Input material: Begin

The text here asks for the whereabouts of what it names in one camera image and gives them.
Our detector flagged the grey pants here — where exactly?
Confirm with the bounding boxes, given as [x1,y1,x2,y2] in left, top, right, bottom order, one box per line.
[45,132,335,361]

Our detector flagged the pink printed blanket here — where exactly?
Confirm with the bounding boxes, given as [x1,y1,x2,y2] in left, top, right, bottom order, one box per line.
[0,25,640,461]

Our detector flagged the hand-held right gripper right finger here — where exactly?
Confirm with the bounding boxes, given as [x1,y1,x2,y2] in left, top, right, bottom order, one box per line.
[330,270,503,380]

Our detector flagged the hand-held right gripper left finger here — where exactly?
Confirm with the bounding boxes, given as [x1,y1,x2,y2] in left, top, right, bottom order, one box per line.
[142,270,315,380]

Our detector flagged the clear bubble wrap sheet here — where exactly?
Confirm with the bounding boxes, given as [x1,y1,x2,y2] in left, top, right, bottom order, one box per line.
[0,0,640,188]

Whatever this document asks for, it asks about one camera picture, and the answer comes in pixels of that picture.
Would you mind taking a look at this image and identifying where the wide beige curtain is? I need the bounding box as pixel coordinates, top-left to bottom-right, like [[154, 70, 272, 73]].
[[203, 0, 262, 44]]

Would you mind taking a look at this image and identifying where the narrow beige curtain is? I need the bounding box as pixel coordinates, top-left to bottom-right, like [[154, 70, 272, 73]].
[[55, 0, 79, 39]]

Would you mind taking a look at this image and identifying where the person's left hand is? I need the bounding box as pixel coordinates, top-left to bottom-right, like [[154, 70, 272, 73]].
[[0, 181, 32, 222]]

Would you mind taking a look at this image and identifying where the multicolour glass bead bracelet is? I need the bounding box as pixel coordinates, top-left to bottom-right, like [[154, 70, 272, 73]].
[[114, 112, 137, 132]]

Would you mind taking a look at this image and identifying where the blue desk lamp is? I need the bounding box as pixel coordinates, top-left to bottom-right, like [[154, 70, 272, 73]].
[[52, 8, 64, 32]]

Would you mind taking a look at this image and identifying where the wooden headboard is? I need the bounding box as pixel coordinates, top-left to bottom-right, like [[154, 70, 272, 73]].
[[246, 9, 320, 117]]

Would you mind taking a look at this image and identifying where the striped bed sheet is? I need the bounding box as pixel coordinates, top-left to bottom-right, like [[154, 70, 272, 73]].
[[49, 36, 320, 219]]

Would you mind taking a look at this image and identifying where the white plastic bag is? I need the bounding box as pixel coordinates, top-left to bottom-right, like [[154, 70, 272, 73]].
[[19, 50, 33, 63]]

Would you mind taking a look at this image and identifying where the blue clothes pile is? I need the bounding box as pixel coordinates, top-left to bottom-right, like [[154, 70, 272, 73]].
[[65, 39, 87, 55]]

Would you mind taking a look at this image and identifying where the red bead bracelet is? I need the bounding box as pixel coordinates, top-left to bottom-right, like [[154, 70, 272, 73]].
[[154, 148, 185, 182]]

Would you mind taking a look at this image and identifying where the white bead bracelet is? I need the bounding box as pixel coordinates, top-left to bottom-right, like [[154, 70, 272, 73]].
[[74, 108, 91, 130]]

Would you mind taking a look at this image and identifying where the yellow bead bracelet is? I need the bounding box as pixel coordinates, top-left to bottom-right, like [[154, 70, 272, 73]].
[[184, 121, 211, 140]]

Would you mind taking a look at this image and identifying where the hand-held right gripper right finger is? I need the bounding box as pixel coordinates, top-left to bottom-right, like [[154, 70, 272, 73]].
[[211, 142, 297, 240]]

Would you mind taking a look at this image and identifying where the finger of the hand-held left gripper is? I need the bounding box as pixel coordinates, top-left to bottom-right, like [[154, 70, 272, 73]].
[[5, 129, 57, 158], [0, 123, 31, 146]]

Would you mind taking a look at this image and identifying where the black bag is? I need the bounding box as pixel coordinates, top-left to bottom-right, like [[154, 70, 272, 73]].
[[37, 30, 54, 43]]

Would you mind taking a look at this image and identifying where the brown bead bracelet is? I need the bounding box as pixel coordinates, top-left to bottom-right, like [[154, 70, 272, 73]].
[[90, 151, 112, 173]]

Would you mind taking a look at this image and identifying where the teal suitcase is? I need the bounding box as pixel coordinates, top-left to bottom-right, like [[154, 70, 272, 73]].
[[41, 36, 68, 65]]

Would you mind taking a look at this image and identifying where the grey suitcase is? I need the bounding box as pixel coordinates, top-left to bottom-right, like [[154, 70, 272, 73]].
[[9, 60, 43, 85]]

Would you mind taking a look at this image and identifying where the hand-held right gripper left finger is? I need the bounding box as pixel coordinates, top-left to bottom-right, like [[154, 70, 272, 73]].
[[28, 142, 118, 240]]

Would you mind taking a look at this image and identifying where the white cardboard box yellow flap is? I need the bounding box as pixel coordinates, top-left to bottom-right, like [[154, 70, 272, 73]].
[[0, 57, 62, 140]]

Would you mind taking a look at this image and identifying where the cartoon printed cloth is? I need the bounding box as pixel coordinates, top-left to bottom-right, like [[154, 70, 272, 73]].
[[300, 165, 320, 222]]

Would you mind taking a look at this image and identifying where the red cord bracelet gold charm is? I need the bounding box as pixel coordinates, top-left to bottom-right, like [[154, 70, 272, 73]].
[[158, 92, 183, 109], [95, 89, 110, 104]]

Input material: End

*Problem to work on*
Each line of the data in which the string "camera" appears needs to be copied.

*Response*
The text here asks for the whereabouts of what it names in one camera image and gives them.
Whatever this document asks for, it asks about one camera picture, and the answer comes in pixels of that picture.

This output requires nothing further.